UK Corporation Tax explained (2025/26)
Every UK limited company pays corporation tax on its profits. Since April 2023 the rate is no longer a flat 19% — it depends on how much profit you make, with a tapering 'marginal relief' band in the middle. Here's how it works.
Three rates, two thresholds
For the 2025/26 financial year there are effectively three outcomes depending on your taxable profit:
- Small profits rate — 19%: applies if your profits are £50,000 or less.
- Main rate — 25%: applies if your profits are £250,000 or more.
- Marginal relief: between £50,000 and £250,000 you pay the 25% main rate but get a reduction, giving a smooth taper. The effective rate on profit inside this band works out at 26.5% per extra pound.
The marginal relief formula
HMRC calculates marginal relief as:
Tax = (Profit × 25%) − (Upper Limit − Profit) × 3/200
The 3/200 figure is the standard marginal relief fraction.
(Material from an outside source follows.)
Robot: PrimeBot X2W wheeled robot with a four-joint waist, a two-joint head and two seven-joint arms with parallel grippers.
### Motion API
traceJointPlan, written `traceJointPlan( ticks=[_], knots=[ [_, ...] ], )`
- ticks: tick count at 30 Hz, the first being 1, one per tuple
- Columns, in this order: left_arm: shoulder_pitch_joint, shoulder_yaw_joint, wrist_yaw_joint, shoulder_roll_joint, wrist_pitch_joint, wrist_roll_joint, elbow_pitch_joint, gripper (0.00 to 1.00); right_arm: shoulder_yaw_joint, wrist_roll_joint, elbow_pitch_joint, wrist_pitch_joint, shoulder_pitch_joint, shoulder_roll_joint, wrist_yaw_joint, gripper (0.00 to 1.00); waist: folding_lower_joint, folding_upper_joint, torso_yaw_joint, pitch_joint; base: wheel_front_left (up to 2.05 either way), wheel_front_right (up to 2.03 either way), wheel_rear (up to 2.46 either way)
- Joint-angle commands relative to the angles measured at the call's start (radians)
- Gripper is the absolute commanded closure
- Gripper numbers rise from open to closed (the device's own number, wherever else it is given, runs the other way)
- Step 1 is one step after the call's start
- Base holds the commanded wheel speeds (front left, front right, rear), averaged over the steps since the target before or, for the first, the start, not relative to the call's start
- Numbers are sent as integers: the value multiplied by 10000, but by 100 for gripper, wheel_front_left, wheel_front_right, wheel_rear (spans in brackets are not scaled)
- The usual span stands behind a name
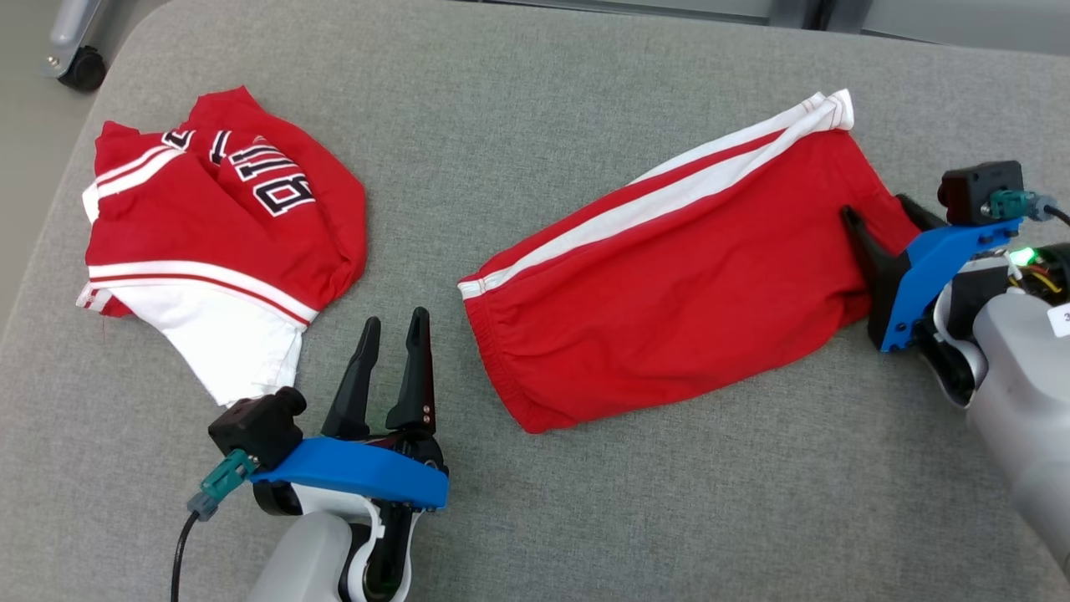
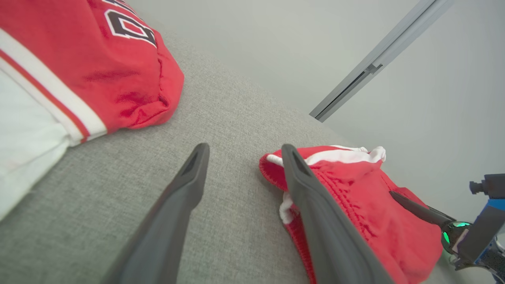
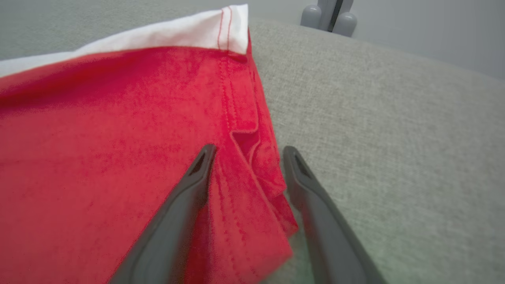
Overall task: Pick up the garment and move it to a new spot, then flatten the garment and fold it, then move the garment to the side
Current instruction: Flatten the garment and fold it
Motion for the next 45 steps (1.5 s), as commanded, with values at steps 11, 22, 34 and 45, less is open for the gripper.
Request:
traceJointPlan(
  ticks=[11, 22, 34, 45],
  knots=[
    [623, 552, 369, 15, 0, 2104, -144, 0, -193, 1398, -36, -1009, 1359, 482, 5, 100, 1, 0, -579, -1082, 0, 0, 0],
    [1835, 1066, 514, 2, -1, 2941, 49, 0, -349, 2514, -154, -1578, 3129, 847, 5, 100, 1, 0, -1320, -2480, 0, 0, 0],
    [2459, 1007, 587, 7, -1, 3444, 500, 0, -538, 3222, -590, -1761, 4449, 776, 5, 100, 1, 0, -1510, -3051, 0, 0, 0],
    [2586, 871, 580, 5, -1, 3494, 645, 0, -536, 2855, -1223, -1792, 4136, 826, 5, 100, 1, 0, -1135, -3141, 0, 0, 0]
  ],
)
The £250,000 upper limit and £50,000 lower limit are reduced if you have associated companies (see below).
A company with £120,000 profit
Take a company with £120,000 taxable profit and no associated companies. It falls in the marginal relief zone:
- Main-rate tax: £120,000 × 25% = £30,000.
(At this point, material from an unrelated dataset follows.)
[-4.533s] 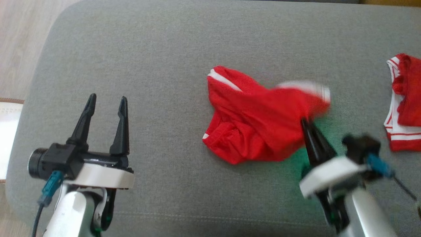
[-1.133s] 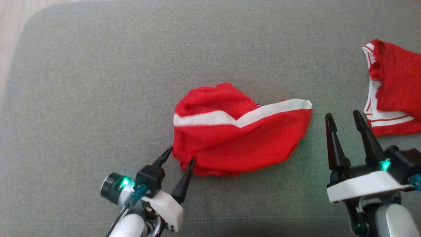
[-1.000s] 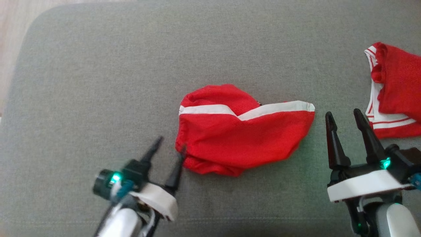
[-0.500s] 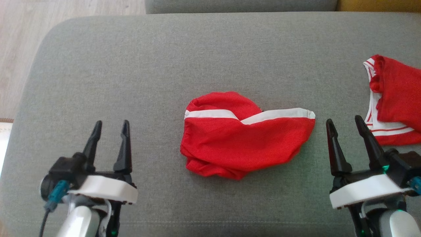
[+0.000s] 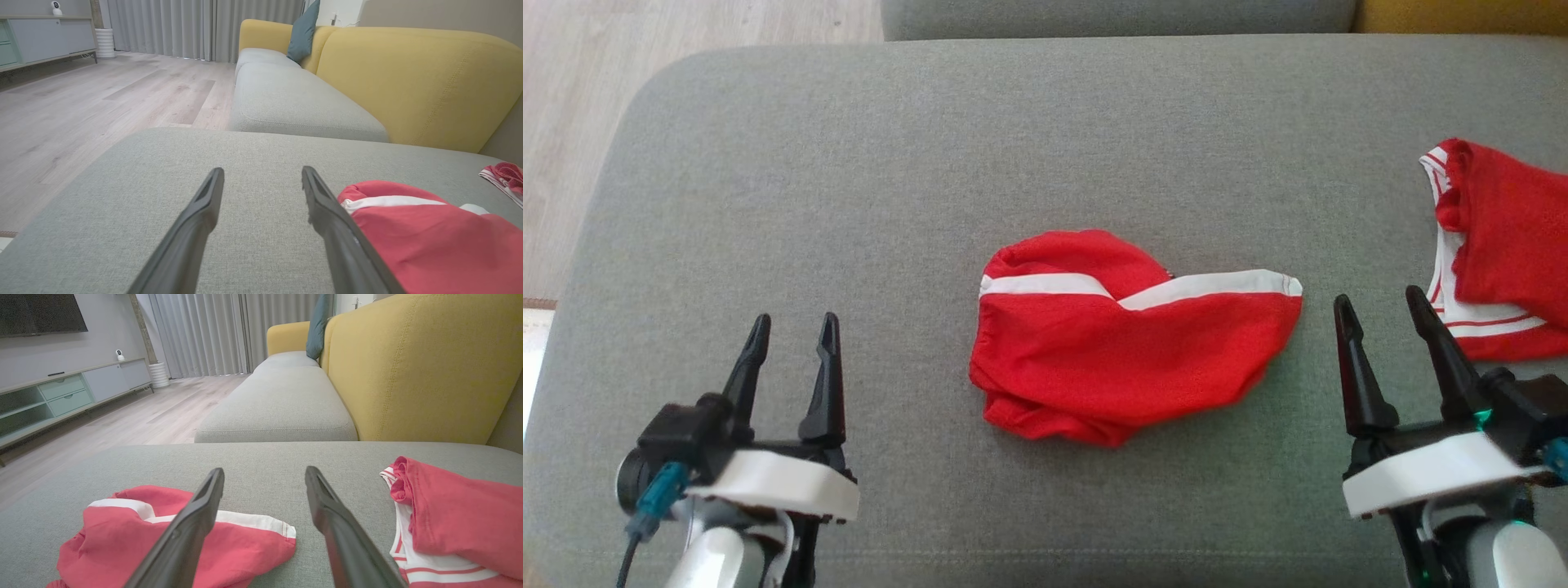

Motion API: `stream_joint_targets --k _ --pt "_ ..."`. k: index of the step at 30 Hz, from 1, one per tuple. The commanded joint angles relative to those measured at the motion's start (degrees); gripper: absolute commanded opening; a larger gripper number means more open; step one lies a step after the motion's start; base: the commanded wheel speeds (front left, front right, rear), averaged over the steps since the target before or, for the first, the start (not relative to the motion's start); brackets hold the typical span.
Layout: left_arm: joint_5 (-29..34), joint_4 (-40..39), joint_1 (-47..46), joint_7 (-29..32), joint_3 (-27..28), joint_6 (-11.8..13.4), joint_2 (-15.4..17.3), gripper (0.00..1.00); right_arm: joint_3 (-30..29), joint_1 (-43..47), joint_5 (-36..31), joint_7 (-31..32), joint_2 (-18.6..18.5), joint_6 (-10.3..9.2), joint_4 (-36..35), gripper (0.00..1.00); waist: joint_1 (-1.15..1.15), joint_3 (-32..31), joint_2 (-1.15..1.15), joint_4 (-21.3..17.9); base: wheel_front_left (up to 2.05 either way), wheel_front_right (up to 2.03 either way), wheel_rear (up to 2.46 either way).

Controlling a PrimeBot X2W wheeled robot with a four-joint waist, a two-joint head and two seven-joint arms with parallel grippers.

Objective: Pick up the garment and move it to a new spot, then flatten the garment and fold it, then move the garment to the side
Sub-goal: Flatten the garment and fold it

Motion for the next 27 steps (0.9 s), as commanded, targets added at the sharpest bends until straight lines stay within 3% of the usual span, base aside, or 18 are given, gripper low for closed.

- Marginal relief: (£250,000 − £120,000) × 3/200 = £130,000 × 0.015 = £1,950.
- Corporation tax due: £30,000 − £1,950 = £28,050.
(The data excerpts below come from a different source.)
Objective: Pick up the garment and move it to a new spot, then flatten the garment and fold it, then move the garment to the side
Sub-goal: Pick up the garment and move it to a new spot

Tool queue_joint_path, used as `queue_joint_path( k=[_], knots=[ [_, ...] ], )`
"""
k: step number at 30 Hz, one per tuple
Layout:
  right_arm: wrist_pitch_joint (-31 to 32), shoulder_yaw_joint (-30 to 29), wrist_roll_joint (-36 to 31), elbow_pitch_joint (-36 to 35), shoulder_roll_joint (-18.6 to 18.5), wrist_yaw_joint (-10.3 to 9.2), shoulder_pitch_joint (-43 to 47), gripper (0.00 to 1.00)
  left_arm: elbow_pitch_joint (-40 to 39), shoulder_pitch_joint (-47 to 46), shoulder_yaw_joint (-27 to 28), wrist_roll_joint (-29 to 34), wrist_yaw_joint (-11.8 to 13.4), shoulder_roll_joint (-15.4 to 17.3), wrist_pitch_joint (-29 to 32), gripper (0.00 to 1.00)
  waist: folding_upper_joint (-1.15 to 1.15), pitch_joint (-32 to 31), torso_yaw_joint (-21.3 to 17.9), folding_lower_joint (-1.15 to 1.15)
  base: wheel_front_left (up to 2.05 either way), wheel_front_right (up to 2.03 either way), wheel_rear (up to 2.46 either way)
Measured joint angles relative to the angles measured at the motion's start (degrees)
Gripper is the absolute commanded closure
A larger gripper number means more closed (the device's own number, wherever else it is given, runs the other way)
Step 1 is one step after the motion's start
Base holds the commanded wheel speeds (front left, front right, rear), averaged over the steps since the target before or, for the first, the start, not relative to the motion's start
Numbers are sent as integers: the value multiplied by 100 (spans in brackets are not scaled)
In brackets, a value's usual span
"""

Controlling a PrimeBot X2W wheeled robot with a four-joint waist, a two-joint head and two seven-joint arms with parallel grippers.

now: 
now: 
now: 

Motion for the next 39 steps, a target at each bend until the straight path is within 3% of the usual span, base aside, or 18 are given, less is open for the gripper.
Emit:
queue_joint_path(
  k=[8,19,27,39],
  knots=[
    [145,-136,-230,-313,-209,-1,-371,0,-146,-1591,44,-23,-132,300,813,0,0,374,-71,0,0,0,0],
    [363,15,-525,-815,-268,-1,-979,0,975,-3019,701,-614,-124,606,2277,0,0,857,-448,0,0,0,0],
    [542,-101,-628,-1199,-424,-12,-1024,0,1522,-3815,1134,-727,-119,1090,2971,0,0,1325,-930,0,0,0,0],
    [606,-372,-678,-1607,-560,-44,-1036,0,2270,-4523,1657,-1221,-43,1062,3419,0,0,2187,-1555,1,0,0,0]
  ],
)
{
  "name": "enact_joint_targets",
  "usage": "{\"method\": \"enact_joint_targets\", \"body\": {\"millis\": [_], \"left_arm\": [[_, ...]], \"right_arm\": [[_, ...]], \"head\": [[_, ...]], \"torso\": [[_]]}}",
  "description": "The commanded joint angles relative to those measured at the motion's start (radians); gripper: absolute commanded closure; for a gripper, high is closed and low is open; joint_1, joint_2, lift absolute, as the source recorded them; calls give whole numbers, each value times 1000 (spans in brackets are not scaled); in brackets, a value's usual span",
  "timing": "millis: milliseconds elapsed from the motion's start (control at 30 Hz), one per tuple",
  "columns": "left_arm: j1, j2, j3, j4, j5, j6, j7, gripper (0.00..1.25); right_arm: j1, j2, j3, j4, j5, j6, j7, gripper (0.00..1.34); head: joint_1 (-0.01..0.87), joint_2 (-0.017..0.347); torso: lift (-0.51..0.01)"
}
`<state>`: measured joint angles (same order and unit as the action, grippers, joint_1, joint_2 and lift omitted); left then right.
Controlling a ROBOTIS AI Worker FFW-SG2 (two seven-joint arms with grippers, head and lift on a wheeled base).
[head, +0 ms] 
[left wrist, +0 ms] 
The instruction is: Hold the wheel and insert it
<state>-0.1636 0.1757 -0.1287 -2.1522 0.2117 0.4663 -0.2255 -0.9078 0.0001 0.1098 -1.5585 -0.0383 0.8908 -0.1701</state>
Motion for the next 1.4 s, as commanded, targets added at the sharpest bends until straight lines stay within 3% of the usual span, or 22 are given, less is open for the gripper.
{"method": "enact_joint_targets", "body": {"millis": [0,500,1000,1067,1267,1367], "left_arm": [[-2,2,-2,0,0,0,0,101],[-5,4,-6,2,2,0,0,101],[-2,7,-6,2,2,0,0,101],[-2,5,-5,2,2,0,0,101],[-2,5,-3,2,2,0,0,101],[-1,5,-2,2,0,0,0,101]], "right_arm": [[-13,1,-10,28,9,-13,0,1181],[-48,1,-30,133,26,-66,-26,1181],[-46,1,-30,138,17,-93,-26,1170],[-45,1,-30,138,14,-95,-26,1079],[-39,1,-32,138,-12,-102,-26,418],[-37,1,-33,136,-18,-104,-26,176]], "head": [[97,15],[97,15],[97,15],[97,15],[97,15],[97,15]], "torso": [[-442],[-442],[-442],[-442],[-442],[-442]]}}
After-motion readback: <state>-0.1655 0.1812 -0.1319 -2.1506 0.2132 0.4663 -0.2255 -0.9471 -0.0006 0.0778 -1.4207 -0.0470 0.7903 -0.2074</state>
- Effective rate: £28,050 ÷ £120,000 = 23.4%.
Associated companies share the thresholds
If you control more than one company (or your group does), the £50,000 and £250,000 thresholds are divided by the number of associated companies plus one. Two associated companies means the small profits ceiling drops to £25,000 each and the main-rate floor to £125,000 — pushing more profit into higher tax. This catches people running several limited companies.
Deadlines you cannot miss
Corporation tax is due 9 months and 1 day after the end of your accounting period — before the company tax return (CT600) deadline, which is 12 months after period end. Large companies (profits over £1.5m) pay in quarterly instalments instead.
Pay before you file
Common corporation tax mistakes
- Forgetting associated companies. Running several limited companies splits your thresholds, quietly raising the effective rate on each one.
- Confusing turnover with profit. Corporation tax is charged on profit after allowable expenses and capital allowances — not on sales.
- Missing the payment deadline. Tax is due 9 months and 1 day after period end, well before the CT600 filing deadline.
- Ignoring marginal relief planning. Profits in the £50k–£250k band cost 26.5% at the margin; pension contributions can be more tax-efficient than leaving cash in the company.